*** Opening AVAILABLE DATA ***
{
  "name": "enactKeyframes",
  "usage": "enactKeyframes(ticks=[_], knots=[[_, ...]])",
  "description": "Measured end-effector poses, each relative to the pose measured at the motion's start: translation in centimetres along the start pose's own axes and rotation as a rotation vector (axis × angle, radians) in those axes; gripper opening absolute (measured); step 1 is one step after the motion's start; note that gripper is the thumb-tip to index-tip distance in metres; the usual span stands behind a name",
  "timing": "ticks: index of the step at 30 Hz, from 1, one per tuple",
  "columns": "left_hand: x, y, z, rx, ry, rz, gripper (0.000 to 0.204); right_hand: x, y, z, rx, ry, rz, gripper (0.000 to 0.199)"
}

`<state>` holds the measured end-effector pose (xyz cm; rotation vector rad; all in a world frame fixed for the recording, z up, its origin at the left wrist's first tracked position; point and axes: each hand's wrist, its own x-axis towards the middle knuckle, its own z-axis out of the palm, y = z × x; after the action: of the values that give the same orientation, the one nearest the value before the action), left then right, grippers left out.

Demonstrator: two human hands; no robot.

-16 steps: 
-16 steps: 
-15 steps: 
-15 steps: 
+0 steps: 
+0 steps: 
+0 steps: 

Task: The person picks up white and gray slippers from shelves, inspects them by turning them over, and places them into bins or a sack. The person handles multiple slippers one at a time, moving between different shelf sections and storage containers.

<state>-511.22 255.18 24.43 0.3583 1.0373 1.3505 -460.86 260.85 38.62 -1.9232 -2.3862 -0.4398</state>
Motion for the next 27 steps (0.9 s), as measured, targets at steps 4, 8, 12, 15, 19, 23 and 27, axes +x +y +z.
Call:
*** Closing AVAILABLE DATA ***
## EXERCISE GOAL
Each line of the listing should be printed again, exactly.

## FINISHED TASK
{
  "name": "enactKeyframes",
  "usage": "enactKeyframes(ticks=[_], knots=[[_, ...]])",
  "description": "Measured end-effector poses, each relative to the pose measured at the motion's start: translation in centimetres along the start pose's own axes and rotation as a rotation vector (axis × angle, radians) in those axes; gripper opening absolute (measured); step 1 is one step after the motion's start; note that gripper is the thumb-tip to index-tip distance in metres; the usual span stands behind a name",
  "timing": "ticks: index of the step at 30 Hz, from 1, one per tuple",
  "columns": "left_hand: x, y, z, rx, ry, rz, gripper (0.000 to 0.204); right_hand: x, y, z, rx, ry, rz, gripper (0.000 to 0.199)"
}

`<state>` holds the measured end-effector pose (xyz cm; rotation vector rad; all in a world frame fixed for the recording, z up, its origin at the left wrist's first tracked position; point and axes: each hand's wrist, its own x-axis towards the middle knuckle, its own z-axis out of the palm, y = z × x; after the action: of the values that give the same orientation, the one nearest the value before the action), left then right, grippers left out.

Demonstrator: two human hands; no robot.

-16 steps: 
-16 steps: 
-15 steps: 
-15 steps: 
+0 steps: 
+0 steps: 
+0 steps: 

Task: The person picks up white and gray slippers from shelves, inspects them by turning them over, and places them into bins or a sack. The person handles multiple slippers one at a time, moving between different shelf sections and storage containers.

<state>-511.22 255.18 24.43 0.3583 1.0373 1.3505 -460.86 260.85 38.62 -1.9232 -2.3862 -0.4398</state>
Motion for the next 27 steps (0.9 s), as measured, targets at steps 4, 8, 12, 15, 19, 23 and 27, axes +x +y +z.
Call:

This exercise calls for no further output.